Requirement:
Copy precisely the first line of the material below and every later line, stopping with the line that contains "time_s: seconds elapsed".

▬▬▬▬▬▬

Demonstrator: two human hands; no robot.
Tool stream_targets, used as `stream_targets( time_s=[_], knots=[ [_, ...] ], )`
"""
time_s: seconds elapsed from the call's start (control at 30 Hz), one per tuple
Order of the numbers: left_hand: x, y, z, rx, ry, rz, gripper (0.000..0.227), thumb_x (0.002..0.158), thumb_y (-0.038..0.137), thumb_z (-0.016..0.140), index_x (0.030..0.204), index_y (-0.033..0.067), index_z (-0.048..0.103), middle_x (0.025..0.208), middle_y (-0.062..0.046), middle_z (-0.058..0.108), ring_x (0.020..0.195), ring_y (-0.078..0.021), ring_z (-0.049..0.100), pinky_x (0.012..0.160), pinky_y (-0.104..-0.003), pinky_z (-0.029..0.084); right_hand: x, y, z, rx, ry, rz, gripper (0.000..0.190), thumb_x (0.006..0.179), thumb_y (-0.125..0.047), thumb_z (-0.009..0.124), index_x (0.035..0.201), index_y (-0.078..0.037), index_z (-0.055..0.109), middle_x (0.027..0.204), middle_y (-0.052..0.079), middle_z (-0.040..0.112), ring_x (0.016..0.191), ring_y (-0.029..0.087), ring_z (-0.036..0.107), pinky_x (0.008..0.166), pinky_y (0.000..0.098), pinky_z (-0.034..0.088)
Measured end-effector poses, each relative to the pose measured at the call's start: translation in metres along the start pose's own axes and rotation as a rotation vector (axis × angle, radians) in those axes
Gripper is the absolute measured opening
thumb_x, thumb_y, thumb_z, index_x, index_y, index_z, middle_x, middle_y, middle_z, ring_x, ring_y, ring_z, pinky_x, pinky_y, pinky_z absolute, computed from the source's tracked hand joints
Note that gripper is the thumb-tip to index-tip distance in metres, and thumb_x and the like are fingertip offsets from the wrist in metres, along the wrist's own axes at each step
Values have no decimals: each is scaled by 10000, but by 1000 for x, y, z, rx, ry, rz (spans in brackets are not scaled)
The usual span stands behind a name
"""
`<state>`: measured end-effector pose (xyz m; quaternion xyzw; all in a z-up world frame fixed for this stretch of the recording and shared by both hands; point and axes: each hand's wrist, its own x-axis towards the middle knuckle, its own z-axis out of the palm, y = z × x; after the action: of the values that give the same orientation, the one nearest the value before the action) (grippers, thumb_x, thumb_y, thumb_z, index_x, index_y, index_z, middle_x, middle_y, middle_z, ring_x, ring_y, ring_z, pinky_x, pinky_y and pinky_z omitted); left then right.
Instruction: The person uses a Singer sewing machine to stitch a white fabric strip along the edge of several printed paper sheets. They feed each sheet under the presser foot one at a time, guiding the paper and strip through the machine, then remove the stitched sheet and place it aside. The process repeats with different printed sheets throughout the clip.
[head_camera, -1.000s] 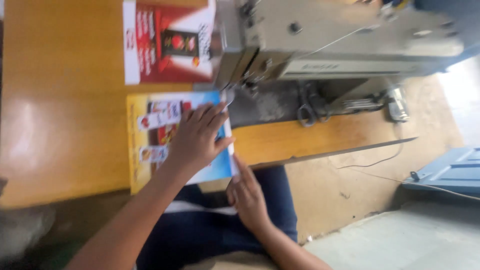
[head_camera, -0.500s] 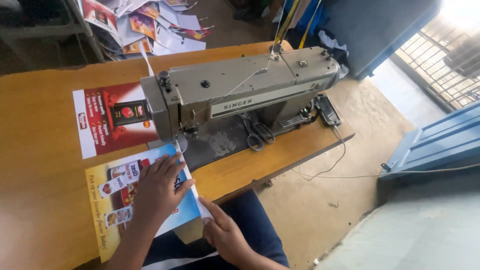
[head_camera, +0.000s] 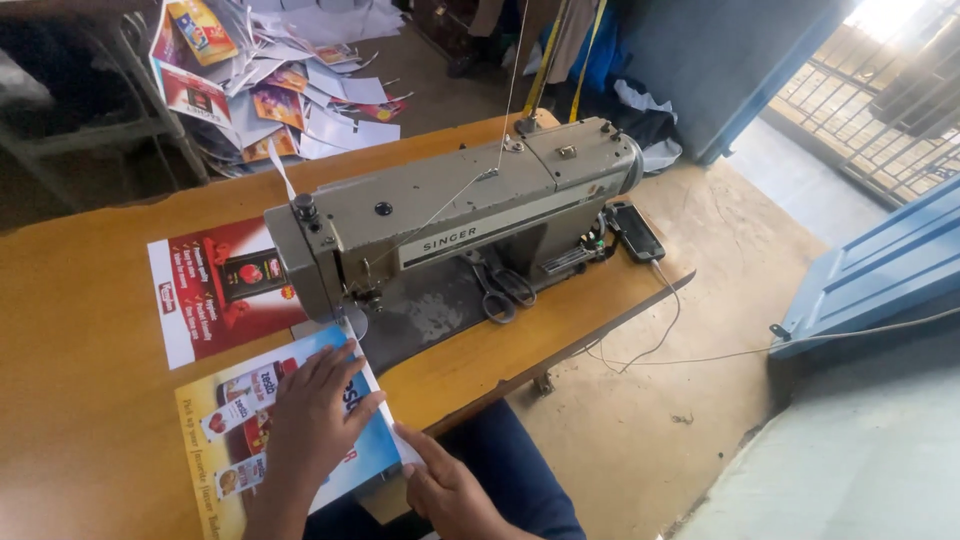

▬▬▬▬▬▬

Response box:
Demonstrator: two human hands; no robot.
Tool stream_targets, used as `stream_targets( time_s=[_], knots=[ [_, ...] ], )`
"""
time_s: seconds elapsed from the call's start (control at 30 Hz), one per tuple

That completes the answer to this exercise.